### [Work order]
Each line of the material that includes the string "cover" counts once; report the total and nothing further.

### [Recorded information]
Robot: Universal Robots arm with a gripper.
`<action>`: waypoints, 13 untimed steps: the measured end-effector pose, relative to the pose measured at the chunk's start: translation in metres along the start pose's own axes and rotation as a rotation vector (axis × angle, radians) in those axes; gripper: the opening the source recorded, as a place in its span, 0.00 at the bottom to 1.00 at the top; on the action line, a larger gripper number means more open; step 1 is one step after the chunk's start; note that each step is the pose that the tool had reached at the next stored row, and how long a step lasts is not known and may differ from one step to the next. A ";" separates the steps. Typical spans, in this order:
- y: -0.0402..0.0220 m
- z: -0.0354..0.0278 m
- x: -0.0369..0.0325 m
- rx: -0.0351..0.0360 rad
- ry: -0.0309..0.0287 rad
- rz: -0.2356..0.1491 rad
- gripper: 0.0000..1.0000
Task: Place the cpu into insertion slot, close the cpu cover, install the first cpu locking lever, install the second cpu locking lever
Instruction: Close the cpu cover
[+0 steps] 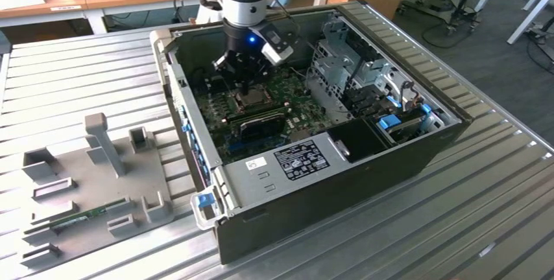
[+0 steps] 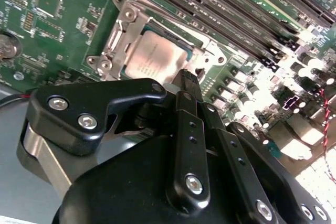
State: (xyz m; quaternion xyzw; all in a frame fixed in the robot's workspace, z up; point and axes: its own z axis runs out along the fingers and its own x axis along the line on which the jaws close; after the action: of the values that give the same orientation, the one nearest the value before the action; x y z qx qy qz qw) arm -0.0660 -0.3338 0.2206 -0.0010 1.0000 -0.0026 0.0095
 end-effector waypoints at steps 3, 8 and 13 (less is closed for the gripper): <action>-0.0007 0.0010 0.0044 0.0002 0.0002 0.000 0.10; -0.0017 0.0042 0.0054 0.0000 0.0000 0.000 0.10; -0.0017 0.0078 0.0055 0.0001 0.0001 0.000 0.10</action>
State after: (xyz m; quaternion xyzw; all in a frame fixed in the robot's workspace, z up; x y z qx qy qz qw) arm -0.0713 -0.3356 0.2127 -0.0010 1.0000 -0.0027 0.0094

### [Exercise response]
2